Problem details.
Repeat the data in full and exactly. Leave the pictures out.

[Supplied material]

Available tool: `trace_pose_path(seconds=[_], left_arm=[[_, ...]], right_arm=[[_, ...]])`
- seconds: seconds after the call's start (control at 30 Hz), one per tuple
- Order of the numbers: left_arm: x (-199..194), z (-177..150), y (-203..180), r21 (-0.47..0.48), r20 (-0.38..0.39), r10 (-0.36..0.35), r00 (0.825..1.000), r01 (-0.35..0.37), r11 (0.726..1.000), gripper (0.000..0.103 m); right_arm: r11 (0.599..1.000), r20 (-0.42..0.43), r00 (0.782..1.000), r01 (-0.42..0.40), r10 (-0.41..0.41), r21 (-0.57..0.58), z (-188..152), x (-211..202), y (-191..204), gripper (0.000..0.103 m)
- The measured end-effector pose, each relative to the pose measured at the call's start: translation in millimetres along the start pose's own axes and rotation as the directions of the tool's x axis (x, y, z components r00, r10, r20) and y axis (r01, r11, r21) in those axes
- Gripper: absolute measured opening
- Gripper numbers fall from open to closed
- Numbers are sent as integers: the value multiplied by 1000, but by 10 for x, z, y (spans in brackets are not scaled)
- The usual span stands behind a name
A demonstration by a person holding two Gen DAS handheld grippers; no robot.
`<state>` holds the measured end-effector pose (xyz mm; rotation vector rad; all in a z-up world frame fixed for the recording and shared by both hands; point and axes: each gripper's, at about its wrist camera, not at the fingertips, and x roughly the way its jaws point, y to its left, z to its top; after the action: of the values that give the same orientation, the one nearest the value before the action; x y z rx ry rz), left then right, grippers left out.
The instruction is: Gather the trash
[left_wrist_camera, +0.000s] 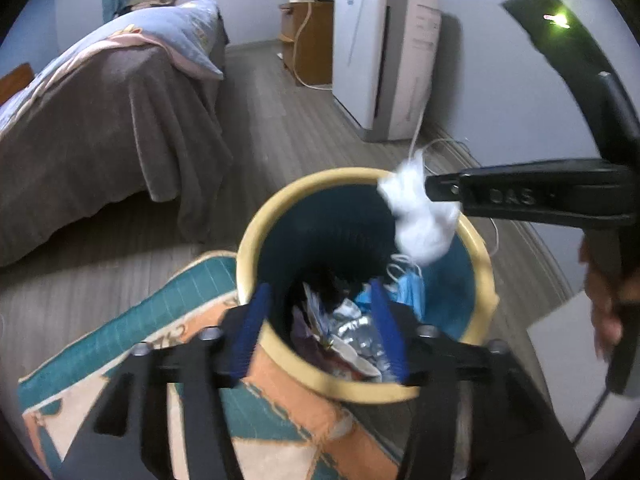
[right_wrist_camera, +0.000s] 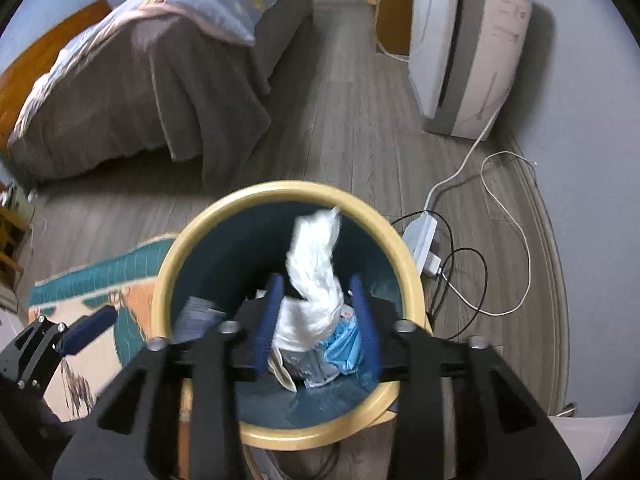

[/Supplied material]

Exercise answer.
Available tool: `trace_pose_path(seconds=[_], left_arm=[[_, ...]], right_arm=[[_, ...]])`
- seconds: seconds after the call's start (control at 30 Hz), one per tuple
- Order of the numbers: left_arm: x (-199..194), z (-177..150), y (-203..180), r21 (-0.47..0.48), r20 (-0.38..0.39), r10 (-0.36..0.35), r00 (0.825..1.000), r01 (-0.35..0.37), r11 (0.726..1.000), gripper (0.000..0.103 m); right_arm: r11 (0.599..1.000), r20 (-0.42..0.43), r00 (0.782..1.000), r01 (-0.42..0.40), r10 (-0.41..0.41), r21 (-0.57..0.58), z (-188..152), x (-211..202), y (-191..204), gripper (0.000..0.103 m)
- The measured end-effector pose, each relative to the pose measured at the call's start: translation in millimetres along the start pose's own axes and rotation as the directions of the tool's x axis (x, y, z components r00, r10, r20) and y axis (r01, r11, r21) in those axes
- Gripper: absolute measured opening
- Gripper numbers fall from open to closed
- Numbers are sent as integers: the value multiplied by 1000, but by 10 for x, z, y (spans in brackets are not scaled)
- The usual span stands behind a name
A demonstration by a person holding two Gen DAS handheld grippers; no robot.
`<state>` holds the measured end-effector pose (xyz mm; rotation vector rad; all in a z-up world frame fixed for the recording and shared by both hands; point and axes: each gripper's, at about its wrist camera, not at the fingertips, and x roughly the way its jaws point, y to its left, z to its top; after the action: of the values that give the same orientation, the one nearest the value before the action; x y z rx ry rz), left then right, grippers left out.
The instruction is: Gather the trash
[left_wrist_camera, +0.000s] 
[right_wrist_camera, +0.000s] 

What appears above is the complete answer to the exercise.